_Work item_. When the string "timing" is part of a line in the data below, report the whole line.

Records drawn from a dataset
◆ ◆ ◆ ◆ ◆ ◆ ◆

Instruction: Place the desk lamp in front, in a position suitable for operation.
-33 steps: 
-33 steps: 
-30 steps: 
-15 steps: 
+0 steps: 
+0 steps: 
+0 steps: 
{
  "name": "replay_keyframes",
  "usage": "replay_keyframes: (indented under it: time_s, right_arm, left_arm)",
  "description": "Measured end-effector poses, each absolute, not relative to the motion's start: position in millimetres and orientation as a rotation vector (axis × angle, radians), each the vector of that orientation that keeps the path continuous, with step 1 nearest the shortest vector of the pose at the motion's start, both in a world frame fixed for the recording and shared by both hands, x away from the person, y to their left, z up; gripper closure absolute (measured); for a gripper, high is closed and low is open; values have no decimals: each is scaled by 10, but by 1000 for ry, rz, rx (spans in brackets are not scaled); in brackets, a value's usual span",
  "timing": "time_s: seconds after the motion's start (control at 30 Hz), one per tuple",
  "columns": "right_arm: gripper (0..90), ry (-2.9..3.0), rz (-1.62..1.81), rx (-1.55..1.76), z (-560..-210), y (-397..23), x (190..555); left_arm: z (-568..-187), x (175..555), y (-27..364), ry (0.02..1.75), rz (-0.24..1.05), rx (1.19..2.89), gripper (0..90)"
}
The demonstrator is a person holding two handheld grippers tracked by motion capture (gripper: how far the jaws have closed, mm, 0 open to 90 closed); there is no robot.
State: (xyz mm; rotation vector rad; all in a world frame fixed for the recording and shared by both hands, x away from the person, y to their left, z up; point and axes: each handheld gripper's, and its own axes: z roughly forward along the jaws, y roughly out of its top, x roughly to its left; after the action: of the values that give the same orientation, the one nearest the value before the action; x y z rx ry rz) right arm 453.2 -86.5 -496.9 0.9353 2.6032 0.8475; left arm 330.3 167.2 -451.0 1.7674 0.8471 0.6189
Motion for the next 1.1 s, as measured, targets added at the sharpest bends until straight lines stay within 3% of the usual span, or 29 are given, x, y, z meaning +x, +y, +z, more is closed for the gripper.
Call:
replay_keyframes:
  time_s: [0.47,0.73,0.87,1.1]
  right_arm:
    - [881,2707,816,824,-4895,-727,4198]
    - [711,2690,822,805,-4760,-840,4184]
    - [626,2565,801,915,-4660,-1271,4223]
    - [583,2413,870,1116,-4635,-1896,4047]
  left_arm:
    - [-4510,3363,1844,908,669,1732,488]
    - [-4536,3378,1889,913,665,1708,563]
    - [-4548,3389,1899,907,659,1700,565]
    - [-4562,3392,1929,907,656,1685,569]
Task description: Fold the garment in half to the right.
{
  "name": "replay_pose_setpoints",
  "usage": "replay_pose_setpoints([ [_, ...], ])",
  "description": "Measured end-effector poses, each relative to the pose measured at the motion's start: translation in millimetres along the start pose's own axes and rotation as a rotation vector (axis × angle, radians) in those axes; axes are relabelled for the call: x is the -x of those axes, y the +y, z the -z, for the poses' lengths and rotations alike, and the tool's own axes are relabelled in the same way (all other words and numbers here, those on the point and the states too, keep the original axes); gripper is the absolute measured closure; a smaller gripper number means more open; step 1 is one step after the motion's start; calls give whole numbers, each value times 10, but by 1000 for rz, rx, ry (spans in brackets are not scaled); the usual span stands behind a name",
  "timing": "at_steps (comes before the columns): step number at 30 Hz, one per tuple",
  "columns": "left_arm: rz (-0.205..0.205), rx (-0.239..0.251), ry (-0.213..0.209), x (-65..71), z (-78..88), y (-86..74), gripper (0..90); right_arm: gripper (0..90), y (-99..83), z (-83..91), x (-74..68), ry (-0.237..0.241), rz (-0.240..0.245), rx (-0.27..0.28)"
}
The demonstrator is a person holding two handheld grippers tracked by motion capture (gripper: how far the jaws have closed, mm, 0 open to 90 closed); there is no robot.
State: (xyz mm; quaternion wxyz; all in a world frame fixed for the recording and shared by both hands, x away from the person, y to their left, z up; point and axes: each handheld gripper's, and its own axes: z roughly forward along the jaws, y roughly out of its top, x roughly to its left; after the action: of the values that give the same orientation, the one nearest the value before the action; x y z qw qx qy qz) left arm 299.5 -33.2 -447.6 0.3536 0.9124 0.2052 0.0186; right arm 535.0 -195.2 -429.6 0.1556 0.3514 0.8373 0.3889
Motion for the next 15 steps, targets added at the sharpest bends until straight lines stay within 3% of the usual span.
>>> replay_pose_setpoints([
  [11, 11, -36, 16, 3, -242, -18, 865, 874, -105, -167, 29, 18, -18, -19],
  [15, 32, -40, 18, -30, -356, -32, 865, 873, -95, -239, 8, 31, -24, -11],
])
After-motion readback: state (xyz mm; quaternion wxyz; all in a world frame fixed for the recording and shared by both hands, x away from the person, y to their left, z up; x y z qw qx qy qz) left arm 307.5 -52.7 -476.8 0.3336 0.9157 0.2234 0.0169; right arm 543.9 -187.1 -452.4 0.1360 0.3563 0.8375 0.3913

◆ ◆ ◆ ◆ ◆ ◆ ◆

_Written response_.
  "timing": "time_s: seconds after the motion's start (control at 30 Hz), one per tuple",
  "timing": "at_steps (comes before the columns): step number at 30 Hz, one per tuple",

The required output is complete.